There’s a lot to be said for the growth of Arena during the pandemic, and how it papered over the complete loss of paper play/transitioned online play, but when Standard was a healthy, thriving format, everything at Wizards was that much better. A couple years after that PT, we got a Modern-lite format in Pioneer, which is notable for skipping the fetchlands and some of the more busted mechanics. 

Pioneer doesn’t rotate, and that’s the format that PT ONE will have. Standard can breed some resentment with more casual players, because your cards are probably going to lose value and they are definitely going to rotate out of the card pool. Pioneer skips that problem, but trades it for only some cards being relevant, both in the metagame and in the financial sense.

At this point, I’m waiting on seeing Pioneer pushing prices, and same with Standard. The smallest subgroup for those three characteristics is probably those who have a paper tournament that they want to play in, because so many stores closed and not many have opened. 

It’s not there yet. There’s a small effect, as we can see the card that Nathan Steuer used to overpower people over and over again in the October 2022 World Championships did bump from a dollar to $2.50:

As a counterexample, though, Haunted Ridge was in a tremendous number of decks that weekend, is a big-time Commander card, and is also used in Pioneer. It’s grown in price, but that’s started to trend downwards at it looks towards rotation in a few months:

This is the edition that paper tournaments would be exerting pressure on if there was a lot of demand. Not the foils, not the FEA, not the Double Feature versions. It’s hanging out at $10, which is still very good for a rare, but given the decks it is in, I would have expected it to keep the $12-$15 price a bit longer.

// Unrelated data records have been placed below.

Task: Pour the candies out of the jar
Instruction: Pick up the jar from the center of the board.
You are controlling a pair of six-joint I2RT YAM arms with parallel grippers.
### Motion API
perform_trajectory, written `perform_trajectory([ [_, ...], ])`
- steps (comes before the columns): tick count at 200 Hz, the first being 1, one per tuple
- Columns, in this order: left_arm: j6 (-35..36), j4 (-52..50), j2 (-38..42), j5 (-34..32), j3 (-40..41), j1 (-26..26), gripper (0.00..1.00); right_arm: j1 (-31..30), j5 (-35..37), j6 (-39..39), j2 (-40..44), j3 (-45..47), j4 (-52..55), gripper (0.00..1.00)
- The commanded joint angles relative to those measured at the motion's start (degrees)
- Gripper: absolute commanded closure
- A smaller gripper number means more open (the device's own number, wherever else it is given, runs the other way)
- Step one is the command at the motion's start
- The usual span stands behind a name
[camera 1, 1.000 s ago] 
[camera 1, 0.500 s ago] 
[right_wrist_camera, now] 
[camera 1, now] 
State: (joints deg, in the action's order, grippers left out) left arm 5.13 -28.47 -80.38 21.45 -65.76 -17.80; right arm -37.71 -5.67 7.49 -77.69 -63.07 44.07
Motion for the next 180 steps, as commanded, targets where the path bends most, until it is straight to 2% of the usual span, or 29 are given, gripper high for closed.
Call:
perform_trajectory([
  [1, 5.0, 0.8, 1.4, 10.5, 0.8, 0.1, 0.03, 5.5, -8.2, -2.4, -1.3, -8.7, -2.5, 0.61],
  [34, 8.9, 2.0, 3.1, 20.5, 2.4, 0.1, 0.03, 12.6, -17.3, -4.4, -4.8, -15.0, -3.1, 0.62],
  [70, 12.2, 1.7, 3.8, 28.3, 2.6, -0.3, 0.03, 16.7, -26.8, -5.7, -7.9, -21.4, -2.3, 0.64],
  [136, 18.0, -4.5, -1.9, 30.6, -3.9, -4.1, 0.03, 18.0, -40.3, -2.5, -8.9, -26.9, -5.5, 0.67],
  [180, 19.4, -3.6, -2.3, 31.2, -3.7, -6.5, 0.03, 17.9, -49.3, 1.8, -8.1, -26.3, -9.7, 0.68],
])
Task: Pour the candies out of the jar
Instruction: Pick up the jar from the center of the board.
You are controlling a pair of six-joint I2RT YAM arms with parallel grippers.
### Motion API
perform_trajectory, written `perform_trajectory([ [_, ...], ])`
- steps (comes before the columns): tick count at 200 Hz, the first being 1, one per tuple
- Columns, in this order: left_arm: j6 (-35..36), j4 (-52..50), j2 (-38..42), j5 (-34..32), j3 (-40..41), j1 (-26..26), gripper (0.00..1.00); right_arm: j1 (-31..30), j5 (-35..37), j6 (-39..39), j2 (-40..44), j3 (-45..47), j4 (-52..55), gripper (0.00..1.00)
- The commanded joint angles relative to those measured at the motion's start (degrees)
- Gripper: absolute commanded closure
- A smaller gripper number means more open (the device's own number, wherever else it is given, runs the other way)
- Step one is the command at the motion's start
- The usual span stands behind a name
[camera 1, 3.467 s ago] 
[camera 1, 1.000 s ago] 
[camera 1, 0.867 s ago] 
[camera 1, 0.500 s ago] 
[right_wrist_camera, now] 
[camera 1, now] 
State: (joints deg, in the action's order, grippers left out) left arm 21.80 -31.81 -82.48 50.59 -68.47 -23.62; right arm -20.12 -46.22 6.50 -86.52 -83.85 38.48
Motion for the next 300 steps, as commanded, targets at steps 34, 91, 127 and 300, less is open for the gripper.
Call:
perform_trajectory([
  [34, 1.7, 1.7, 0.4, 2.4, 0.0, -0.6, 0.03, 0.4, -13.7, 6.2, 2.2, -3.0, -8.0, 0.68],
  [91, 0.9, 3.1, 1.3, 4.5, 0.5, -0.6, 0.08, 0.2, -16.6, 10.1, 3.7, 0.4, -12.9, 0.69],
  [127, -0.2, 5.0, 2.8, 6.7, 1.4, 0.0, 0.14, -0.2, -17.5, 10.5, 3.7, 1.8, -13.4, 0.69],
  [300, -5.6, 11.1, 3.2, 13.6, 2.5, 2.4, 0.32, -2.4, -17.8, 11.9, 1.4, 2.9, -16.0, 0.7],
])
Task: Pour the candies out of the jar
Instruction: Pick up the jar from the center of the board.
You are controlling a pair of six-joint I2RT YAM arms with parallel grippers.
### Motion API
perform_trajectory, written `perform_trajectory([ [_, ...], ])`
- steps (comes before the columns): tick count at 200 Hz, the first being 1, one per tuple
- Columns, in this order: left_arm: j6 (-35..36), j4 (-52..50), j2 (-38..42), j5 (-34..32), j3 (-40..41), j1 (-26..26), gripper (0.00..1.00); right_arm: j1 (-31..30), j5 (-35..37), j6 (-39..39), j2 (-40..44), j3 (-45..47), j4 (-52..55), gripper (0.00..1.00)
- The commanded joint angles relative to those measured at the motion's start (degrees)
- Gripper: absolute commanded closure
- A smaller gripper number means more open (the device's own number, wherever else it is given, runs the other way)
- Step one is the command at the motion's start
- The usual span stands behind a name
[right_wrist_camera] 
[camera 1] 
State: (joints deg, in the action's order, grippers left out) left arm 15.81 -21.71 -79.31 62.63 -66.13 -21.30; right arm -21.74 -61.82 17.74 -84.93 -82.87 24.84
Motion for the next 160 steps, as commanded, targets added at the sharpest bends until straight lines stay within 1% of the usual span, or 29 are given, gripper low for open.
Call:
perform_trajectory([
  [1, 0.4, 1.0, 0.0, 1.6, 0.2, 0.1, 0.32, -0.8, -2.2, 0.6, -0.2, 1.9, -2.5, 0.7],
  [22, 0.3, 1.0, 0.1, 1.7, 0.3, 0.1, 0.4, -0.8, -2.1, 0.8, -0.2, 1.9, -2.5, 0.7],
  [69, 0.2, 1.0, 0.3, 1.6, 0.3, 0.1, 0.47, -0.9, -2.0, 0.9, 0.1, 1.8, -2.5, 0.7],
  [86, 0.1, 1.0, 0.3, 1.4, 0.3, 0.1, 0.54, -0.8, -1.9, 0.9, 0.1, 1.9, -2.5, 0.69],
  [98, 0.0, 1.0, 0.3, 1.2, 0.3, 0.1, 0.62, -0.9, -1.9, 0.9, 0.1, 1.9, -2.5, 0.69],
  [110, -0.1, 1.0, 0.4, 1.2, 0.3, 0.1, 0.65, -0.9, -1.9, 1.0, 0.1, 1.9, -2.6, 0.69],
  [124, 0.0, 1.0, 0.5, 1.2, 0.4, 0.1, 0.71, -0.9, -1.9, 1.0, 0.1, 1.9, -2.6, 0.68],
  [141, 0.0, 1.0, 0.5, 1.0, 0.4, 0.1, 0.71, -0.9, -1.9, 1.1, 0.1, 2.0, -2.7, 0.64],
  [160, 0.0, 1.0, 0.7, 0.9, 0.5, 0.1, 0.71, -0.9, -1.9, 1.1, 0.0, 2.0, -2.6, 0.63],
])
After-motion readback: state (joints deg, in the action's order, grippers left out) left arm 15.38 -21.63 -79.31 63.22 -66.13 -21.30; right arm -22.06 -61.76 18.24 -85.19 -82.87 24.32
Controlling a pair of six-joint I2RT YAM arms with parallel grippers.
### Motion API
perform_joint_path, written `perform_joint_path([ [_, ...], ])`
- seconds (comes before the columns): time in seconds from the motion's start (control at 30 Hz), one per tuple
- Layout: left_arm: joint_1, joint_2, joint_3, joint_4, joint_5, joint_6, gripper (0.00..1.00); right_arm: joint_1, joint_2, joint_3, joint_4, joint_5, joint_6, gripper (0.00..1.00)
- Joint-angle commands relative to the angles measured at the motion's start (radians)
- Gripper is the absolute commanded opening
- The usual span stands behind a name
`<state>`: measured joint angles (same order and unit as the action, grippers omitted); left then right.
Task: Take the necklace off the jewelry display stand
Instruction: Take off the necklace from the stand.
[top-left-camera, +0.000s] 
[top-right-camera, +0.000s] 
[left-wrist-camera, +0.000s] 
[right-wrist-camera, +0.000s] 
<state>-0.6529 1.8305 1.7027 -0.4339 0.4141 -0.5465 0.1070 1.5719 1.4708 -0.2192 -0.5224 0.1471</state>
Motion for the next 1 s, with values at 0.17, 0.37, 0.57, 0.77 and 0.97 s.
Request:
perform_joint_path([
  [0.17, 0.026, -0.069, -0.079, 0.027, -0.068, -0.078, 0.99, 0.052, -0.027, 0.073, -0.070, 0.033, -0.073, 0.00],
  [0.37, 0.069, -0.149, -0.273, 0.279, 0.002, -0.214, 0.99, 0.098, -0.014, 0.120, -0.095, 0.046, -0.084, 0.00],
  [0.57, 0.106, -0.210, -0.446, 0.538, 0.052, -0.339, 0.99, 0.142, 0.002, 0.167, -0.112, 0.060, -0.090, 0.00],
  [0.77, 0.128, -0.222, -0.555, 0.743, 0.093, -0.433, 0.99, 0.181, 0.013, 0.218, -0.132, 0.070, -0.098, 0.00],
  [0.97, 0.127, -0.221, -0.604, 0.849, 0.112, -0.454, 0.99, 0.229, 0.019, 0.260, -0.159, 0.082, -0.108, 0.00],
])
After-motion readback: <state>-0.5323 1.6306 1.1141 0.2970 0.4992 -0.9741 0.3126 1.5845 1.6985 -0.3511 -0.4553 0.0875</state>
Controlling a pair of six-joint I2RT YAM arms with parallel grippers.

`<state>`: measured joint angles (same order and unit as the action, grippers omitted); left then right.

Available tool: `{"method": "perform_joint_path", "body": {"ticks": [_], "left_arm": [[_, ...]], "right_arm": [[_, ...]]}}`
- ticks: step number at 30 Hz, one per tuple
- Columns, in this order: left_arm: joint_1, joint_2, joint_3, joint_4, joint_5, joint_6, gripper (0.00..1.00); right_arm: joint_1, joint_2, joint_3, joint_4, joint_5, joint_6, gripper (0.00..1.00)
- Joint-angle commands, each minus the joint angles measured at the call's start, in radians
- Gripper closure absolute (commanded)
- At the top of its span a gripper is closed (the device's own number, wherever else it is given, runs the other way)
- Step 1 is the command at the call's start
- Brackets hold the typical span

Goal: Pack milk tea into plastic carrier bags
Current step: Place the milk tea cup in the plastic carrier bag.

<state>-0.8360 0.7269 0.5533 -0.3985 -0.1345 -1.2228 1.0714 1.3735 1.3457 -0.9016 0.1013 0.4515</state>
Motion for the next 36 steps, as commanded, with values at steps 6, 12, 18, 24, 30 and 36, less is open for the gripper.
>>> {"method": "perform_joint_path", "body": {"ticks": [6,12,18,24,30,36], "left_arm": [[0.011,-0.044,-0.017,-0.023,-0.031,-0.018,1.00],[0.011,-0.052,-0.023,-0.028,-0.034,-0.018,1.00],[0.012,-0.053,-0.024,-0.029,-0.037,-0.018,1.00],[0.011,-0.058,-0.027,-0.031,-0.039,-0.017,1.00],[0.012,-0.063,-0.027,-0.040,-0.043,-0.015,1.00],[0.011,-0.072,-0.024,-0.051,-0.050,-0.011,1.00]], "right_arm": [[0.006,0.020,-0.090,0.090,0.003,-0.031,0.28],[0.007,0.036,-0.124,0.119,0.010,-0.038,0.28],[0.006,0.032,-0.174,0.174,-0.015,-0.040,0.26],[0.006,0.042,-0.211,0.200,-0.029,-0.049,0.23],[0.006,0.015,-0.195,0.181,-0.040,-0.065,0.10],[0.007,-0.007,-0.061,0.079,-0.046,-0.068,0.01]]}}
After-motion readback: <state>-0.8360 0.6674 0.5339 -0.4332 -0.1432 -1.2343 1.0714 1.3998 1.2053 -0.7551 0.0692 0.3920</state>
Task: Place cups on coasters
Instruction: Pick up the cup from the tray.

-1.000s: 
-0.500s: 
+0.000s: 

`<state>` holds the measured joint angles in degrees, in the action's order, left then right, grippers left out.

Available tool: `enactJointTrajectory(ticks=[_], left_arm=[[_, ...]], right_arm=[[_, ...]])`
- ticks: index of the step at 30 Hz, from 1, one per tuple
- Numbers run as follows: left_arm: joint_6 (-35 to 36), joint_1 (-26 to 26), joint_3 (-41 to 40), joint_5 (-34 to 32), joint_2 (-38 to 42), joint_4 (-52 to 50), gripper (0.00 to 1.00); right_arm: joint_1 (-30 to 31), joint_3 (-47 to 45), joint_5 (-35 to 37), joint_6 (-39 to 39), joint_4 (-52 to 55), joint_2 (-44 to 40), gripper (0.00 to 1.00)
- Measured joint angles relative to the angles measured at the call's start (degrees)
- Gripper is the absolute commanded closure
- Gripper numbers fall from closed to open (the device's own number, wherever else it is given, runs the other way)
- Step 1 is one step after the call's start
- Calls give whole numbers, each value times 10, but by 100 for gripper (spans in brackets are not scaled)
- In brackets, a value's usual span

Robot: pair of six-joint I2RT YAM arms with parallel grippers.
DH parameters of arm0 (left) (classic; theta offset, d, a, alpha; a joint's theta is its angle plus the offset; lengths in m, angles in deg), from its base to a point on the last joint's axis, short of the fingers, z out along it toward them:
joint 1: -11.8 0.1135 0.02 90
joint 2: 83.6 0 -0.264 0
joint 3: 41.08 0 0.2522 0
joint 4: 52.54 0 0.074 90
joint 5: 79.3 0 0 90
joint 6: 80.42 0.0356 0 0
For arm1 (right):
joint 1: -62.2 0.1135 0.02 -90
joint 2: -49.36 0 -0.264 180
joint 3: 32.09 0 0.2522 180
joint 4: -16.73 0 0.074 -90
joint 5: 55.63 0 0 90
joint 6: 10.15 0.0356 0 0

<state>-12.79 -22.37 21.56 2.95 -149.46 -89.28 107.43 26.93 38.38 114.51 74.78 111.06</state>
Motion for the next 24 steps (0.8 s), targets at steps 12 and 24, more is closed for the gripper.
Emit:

So to put it all together, I’m not expecting to see any big jumps this weekend, at least none that have staying power. I won’t be shocked at some cards having minor gains, but there’s nothing on the horizon that makes me think there’s long-term use going on. When I see cards getting big gains from tournament results, I’ll rethink this policy, but for now, I’m avoiding trying to cash in on one event’s results.